Overview
The University supports credit card payments to increase productivity in collections and to help improve customer service. Departments interested in becoming a merchant are required to fill out the New Merchant form.
Requirements
- Completion of New Merchant Form
- Completion of Policies & Procedures
- Self-Assessment Questionnaire - PCI DSS enforces various requirements per solution type. Please see the types below and the links to their corresponding forms.
SAQ A has been developed to address requirements applicable to merchants whose cardholder data functions are completely outsourced to validated third parties, where the merchant retains only paper reports or receipts with redacted data.
SAQ A-EP has been developed to address requirements applicable to e-commerce merchants with a website(s) that does not itself receive cardholder data but which does affect the security of the payment transaction and/or the integrity of the page that accepts the consumer’s cardholder data.
SAQ A-EP merchants are e-commerce merchants who partially outsource their e-commerce payment channel to PCI DSS validated third parties and do not electronically store, process, or transmit any cardholder data on their systems or premises.

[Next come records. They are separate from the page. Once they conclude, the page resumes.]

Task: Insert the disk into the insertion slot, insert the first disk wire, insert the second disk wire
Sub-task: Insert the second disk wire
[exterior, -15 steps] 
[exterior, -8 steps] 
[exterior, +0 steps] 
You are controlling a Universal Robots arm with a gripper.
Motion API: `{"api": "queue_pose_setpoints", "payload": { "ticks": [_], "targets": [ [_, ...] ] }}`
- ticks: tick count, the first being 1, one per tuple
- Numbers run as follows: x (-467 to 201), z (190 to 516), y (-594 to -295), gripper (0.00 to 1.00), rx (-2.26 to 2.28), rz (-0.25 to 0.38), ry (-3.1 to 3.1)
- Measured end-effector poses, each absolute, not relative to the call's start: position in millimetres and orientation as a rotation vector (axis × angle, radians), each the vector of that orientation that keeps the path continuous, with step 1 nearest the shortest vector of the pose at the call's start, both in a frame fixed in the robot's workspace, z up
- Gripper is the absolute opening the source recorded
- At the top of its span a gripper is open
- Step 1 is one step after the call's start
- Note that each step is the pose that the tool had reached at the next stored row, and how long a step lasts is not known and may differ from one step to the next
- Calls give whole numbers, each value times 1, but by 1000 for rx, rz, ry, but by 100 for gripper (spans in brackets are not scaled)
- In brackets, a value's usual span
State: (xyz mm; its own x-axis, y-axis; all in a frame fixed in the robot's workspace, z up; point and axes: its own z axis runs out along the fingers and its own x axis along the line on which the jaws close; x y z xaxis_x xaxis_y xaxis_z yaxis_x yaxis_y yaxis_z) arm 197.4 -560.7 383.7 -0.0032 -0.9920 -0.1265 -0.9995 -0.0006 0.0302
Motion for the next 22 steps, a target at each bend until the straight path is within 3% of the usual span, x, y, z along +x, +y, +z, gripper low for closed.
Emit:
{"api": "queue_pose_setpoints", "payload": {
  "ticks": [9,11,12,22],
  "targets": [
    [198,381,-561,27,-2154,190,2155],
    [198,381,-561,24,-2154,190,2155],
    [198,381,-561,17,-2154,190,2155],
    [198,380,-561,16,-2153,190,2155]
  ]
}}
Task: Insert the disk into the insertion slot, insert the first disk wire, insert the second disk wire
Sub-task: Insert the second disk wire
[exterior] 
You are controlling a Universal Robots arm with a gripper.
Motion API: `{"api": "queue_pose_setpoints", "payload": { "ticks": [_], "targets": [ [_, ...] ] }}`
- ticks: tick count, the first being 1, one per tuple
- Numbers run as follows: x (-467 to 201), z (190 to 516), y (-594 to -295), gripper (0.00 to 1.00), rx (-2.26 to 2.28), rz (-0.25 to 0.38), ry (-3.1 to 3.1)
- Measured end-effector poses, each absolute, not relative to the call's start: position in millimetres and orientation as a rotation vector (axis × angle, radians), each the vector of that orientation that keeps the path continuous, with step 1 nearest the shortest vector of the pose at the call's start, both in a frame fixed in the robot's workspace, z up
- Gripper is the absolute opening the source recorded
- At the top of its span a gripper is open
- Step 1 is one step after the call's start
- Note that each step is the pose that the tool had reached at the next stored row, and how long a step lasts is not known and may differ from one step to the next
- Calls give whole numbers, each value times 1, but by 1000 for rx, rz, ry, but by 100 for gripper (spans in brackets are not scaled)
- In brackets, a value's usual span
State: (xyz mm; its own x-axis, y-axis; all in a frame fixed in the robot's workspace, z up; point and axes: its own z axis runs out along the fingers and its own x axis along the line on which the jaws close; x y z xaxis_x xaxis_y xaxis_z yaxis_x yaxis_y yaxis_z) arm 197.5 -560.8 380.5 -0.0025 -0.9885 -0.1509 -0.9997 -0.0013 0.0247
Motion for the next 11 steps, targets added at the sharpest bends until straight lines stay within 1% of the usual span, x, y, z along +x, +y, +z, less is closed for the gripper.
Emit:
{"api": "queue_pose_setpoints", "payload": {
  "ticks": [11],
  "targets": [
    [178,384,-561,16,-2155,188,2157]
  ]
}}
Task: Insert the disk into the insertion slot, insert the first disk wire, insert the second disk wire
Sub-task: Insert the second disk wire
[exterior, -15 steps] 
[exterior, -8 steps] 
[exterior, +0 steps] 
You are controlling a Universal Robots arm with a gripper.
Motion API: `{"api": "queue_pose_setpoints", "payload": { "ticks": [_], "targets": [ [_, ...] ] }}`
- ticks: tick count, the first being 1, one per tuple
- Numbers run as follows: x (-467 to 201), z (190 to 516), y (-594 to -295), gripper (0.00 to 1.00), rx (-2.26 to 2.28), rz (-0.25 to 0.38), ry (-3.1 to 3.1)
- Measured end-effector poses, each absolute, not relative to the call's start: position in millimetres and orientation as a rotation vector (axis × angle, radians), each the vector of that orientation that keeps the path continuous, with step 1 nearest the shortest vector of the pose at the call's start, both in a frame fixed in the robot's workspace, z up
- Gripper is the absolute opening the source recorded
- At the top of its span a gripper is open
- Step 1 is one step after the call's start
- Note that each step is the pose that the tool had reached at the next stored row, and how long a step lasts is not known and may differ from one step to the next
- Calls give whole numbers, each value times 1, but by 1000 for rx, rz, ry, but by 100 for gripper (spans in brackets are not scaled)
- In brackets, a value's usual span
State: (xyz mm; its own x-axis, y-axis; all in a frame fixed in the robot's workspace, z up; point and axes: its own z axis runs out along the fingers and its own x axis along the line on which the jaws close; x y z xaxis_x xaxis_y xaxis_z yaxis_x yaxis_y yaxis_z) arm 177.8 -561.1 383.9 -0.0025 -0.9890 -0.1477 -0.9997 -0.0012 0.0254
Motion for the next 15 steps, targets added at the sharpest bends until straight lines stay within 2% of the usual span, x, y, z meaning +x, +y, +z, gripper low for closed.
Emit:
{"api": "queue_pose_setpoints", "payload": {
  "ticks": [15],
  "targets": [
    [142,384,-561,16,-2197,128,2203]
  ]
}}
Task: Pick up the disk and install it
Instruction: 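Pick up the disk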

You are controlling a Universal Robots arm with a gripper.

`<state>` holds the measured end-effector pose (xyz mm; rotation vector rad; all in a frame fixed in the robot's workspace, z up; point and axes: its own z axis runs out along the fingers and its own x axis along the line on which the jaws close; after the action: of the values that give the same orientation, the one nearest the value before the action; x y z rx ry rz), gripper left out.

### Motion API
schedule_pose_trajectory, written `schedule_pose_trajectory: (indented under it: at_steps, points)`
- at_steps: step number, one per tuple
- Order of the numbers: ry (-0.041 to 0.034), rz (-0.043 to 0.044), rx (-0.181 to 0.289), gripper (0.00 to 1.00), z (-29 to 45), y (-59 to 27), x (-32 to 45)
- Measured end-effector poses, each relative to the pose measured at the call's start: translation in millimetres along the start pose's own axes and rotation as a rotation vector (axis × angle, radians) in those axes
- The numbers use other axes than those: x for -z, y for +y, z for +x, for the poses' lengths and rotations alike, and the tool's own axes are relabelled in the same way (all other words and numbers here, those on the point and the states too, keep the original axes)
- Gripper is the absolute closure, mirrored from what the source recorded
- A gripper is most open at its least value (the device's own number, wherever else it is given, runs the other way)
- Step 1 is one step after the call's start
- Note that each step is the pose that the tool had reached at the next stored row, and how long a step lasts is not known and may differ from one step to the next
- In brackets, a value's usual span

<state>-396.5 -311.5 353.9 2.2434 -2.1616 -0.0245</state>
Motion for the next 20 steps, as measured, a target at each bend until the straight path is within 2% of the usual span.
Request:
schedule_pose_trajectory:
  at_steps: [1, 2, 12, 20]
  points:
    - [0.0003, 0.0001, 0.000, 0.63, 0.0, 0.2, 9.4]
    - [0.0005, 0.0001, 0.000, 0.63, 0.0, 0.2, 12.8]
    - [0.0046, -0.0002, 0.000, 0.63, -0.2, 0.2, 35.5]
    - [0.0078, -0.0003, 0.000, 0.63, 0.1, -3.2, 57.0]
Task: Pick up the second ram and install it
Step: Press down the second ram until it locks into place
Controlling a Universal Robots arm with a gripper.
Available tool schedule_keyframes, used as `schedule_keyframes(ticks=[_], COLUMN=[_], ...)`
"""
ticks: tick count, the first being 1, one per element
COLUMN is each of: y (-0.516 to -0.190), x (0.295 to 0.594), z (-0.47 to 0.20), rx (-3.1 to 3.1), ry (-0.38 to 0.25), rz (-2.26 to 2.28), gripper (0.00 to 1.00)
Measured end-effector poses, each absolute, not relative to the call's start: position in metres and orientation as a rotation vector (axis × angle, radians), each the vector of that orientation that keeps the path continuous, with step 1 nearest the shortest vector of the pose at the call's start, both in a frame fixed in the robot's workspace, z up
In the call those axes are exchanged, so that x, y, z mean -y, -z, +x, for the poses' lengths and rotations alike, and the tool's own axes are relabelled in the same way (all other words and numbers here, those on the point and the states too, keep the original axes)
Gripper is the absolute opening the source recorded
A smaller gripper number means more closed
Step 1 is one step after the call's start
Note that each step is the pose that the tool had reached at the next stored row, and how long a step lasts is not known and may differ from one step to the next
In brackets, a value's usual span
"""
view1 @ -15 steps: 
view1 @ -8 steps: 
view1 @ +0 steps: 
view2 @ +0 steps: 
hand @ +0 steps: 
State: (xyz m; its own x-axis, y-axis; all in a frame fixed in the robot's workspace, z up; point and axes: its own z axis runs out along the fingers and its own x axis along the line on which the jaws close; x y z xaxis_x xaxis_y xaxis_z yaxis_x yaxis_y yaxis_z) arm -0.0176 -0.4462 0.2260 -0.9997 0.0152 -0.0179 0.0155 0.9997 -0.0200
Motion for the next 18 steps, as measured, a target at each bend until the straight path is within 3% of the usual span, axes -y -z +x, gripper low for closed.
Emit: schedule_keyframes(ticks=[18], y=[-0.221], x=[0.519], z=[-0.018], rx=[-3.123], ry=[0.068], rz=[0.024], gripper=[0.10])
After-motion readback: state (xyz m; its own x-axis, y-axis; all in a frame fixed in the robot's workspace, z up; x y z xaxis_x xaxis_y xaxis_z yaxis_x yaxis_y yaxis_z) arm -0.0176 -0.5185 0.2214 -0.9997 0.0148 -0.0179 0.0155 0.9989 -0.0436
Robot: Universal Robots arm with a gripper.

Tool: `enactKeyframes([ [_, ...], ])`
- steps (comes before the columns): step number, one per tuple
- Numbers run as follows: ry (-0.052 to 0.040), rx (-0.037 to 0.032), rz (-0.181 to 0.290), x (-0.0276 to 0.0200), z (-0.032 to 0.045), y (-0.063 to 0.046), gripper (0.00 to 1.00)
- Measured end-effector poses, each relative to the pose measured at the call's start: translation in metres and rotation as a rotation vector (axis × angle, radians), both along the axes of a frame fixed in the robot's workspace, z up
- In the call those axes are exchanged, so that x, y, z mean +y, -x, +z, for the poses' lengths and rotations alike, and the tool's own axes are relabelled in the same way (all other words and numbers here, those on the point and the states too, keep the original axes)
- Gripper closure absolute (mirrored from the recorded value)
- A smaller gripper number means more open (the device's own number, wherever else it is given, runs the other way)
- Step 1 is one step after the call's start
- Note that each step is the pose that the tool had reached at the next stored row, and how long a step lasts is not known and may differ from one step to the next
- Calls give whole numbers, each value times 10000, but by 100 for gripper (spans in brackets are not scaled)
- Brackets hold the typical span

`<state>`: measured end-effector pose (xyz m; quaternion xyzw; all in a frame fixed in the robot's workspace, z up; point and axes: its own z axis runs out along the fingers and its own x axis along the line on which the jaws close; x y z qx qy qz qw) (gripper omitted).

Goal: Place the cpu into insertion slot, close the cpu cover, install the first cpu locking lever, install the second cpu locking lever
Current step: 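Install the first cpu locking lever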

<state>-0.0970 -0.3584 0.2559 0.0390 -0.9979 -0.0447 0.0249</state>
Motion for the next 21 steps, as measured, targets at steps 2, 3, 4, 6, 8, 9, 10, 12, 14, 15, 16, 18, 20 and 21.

SAQ B has been developed to address requirements applicable to merchants who process cardholder data only via imprint machines or standalone, dial-out terminals. SAQ B merchants may be either brick-and-mortar (card-present) or mail/telephone order (card-not-present) merchants, and do not store cardholder data on any computer system.
SAQ B-IP has been developed to address requirements applicable to merchants who process cardholder data only via standalone, PTS-approved point-of-interaction (POI) devices with an IP connection to the payment processor. An exception applies for POI devices classified as Secure Card Readers (SCR); merchants using SCRs are not eligible for this SAQ.
SAQ B-IP merchants may be either brick-and-mortar (card-present) or mail/telephone-order (card-not-present) merchants, and do not store cardholder data on any computer system.
SAQ C has been developed to address requirements applicable to merchants whose payment application systems (for example, point-of-sale systems) are connected to the Internet (for example, via DSL, cable modem, etc.).
SAQ C merchants process cardholder data via a point-of-sale (POS) system or other payment application systems connected to the Internet, do not store cardholder data on any computer system, and may be either brick-and-mortar (card-present) or mail/telephone-order (card-not-present) merchants.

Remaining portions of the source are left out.